Subject: Literature Book Title: Milton and Toleration
Milton and Toleration
Achinstein, Sharon
(Editor), Reader in Renaissance Literature, Oxford University
Sauer, Elizabeth
(Editor), Professor of English, Brock University, Canada
Print publication date: 2007
Published to Oxford Scholarship Online: September 2007
Print ISBN-13: 978-0-19-929593-7
doi:10.1093/acprof:oso/9780199295937.001.0001
Abstract:
This book locates John Milton's works in national and international contexts, and applies a variety of approaches from literary to historical, philosophical, and postcolonial. Through this, it aims to offer a wide-ranging exploration of how Milton's visions of tolerance reveal deeper movements in the history of the imagination. Milton is often enlisted in stories about the rise of toleration: his advocacy of open debate in defending press freedoms, his condemnation of persecution, and his criticism of ecclesiastical and political hierarchies have long been read as milestones on the road to toleration.
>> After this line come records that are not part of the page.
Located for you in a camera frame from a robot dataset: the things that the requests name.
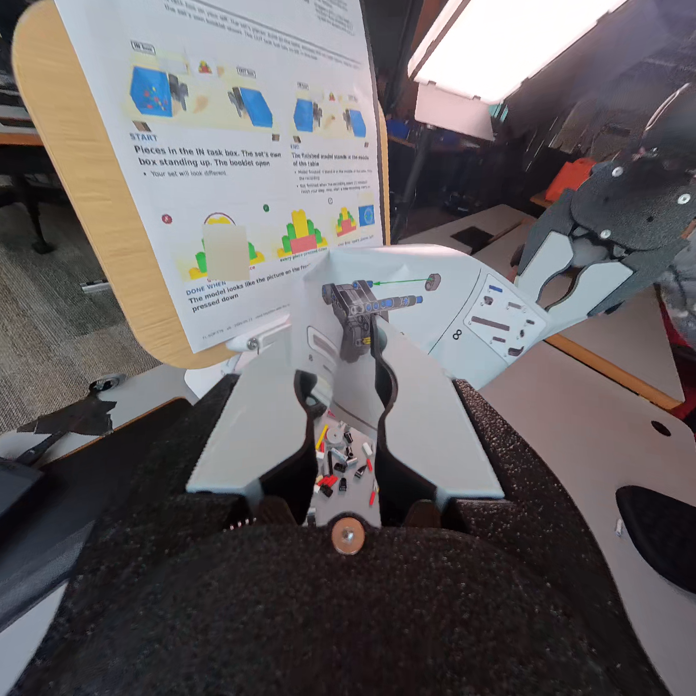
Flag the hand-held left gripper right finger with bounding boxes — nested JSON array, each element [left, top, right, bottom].
[[371, 320, 506, 501]]

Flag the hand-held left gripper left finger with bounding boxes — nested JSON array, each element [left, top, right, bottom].
[[185, 323, 317, 498]]

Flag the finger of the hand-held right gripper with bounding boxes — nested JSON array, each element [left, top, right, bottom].
[[515, 232, 579, 309], [545, 262, 635, 316]]

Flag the building instruction booklet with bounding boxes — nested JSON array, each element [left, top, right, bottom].
[[288, 244, 551, 436]]

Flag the person's right forearm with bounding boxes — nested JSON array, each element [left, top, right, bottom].
[[655, 239, 696, 327]]

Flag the neighbouring white desk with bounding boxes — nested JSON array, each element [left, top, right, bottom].
[[399, 204, 539, 262], [544, 285, 687, 411]]

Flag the white stand base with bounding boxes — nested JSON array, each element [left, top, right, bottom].
[[184, 356, 243, 406]]

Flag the pile of mixed brick pieces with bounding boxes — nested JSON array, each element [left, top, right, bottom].
[[312, 419, 381, 509]]

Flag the orange object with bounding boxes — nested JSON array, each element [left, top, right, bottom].
[[545, 158, 598, 203]]

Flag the black tape patch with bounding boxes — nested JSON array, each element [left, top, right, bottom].
[[16, 397, 117, 436]]

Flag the ceiling light panel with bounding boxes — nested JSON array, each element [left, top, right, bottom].
[[408, 0, 631, 105]]

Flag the black oval pad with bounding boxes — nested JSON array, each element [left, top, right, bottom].
[[616, 485, 696, 595]]

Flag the light wooden poster board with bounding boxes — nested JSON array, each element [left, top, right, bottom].
[[11, 0, 391, 370]]

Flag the white instruction poster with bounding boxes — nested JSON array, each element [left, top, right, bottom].
[[53, 0, 381, 354]]

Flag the white booklet bracket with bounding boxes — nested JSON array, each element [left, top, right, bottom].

However, there is also an intolerant Milton, whose defence of religious liberty reached only as far as Protestants. This book, consisting of sixteen chapters, analyses tolerance in Milton's poetry and prose, examining the literary means by which tolerance was questioned, observed, and became an object of meditation. Organized in three parts — ‘Revising Whig Accounts’, ‘Philosophical Engagements’, and ‘Poetry and Rhetoric’ — the contributors to this book address central toleration issues including heresy, violence, imperialism, republicanism, Catholicism, Islam, church community, liberalism, libertinism, natural law, legal theory, and equity. A pan-European perspective is presented through analysis of Milton's engagement with key figures and radical groups. All of Milton's major works are given an airing, including prose and poetry. The book suggests that Milton's writings are a significant medium through which to explore the making of modern ideas of tolerance.